* _WORK TO BE COMPLETED_
Two lines mark the range in the entries below: the one holding "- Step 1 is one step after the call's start" and the one holding "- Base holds". Set down those two and all lines between them, exactly.

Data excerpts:
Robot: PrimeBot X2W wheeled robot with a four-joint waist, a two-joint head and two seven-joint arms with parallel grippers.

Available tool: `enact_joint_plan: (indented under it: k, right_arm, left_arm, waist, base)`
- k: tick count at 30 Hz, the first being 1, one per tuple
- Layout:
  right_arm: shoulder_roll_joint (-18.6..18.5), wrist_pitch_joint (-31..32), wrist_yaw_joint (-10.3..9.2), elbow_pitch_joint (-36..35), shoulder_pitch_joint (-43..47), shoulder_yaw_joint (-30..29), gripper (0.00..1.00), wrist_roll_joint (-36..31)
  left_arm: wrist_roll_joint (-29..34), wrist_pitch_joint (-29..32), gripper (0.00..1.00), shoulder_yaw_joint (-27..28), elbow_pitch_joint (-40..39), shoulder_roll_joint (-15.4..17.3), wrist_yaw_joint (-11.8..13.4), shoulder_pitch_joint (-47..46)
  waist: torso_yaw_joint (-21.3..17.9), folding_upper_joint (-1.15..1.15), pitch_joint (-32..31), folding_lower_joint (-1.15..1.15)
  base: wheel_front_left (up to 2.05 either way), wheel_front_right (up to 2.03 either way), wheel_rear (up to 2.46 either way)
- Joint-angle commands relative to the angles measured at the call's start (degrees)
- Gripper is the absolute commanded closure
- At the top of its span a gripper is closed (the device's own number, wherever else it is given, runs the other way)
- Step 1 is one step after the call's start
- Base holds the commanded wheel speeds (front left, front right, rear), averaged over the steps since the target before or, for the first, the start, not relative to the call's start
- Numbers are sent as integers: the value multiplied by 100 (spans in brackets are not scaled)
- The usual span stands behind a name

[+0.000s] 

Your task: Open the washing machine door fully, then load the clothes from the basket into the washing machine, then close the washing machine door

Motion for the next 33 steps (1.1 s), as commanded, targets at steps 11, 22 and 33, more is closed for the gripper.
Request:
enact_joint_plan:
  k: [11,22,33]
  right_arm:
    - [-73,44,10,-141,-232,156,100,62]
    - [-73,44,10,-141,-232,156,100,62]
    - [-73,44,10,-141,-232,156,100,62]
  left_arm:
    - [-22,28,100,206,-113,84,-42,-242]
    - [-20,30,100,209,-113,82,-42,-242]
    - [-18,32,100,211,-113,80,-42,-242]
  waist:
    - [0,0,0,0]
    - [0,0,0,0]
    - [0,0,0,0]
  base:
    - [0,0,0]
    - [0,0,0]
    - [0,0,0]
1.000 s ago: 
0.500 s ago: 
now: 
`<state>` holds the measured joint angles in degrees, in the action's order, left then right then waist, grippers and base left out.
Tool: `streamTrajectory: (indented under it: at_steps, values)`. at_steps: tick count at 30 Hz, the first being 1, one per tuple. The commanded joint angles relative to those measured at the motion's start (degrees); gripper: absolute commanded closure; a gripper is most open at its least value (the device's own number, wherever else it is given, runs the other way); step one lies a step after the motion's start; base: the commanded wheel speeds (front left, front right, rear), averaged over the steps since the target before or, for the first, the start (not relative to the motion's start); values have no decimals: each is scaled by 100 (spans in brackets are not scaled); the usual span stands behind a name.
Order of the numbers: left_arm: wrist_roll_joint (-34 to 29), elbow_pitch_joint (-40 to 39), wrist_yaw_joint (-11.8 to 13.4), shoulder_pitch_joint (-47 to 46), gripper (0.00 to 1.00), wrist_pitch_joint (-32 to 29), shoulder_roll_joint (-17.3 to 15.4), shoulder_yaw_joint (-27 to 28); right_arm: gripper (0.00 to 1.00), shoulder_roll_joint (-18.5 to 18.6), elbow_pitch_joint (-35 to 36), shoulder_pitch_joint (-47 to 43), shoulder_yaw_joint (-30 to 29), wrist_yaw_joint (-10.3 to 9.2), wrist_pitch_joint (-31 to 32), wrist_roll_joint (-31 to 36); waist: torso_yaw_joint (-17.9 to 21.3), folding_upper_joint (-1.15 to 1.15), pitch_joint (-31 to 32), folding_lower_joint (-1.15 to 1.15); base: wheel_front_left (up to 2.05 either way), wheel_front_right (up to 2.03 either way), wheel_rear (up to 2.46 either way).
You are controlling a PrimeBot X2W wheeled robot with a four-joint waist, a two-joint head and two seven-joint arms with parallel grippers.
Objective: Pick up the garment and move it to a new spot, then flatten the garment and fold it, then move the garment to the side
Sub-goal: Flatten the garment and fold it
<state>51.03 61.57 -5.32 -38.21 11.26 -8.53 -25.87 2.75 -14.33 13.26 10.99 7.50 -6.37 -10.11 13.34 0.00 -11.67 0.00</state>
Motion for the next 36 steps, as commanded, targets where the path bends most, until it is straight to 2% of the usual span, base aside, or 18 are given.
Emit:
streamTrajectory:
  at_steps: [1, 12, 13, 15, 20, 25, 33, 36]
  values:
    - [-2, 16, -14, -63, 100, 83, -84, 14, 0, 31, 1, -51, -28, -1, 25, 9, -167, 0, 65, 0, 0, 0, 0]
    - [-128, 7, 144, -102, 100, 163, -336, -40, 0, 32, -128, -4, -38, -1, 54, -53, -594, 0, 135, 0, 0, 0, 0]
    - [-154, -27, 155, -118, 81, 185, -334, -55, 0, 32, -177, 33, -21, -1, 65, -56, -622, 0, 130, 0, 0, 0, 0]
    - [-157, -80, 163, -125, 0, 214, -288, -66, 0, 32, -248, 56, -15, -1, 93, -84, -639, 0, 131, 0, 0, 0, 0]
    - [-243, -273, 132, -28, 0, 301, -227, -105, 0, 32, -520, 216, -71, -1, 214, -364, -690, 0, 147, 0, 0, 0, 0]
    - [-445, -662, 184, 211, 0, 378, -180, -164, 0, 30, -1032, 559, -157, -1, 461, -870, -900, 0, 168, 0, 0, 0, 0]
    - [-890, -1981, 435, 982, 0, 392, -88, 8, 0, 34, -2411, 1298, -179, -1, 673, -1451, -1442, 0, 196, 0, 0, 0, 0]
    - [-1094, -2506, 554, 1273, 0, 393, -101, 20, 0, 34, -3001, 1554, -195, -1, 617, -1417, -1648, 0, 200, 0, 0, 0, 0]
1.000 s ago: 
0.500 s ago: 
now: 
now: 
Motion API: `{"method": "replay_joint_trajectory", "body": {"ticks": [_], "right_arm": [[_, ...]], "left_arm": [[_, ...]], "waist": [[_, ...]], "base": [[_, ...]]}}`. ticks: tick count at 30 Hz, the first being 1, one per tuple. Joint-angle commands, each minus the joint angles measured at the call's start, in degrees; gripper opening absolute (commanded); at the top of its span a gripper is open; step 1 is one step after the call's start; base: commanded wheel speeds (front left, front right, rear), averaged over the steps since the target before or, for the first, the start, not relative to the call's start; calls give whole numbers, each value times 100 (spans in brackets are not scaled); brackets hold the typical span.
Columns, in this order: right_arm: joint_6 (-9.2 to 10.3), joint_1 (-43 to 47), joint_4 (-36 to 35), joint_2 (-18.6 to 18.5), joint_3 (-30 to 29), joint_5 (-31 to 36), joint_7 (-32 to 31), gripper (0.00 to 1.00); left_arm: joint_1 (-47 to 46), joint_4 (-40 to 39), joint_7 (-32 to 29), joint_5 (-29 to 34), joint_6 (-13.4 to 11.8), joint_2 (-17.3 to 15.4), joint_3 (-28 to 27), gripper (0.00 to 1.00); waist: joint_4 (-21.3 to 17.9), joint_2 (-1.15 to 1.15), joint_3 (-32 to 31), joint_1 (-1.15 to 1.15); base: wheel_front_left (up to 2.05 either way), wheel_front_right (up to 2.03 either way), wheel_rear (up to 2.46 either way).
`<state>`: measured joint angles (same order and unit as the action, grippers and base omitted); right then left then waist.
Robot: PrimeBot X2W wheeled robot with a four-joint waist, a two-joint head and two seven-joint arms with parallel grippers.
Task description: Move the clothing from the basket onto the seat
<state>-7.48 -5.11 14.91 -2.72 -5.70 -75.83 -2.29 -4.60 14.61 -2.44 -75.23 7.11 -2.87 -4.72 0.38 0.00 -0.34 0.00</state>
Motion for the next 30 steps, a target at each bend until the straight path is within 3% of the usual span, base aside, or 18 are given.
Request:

* _WRITTEN ANSWER_
- Step 1 is one step after the call's start
- Base holds the commanded wheel speeds (front left, front right, rear), averaged over the steps since the target before or, for the first, the start, not relative to the call's start

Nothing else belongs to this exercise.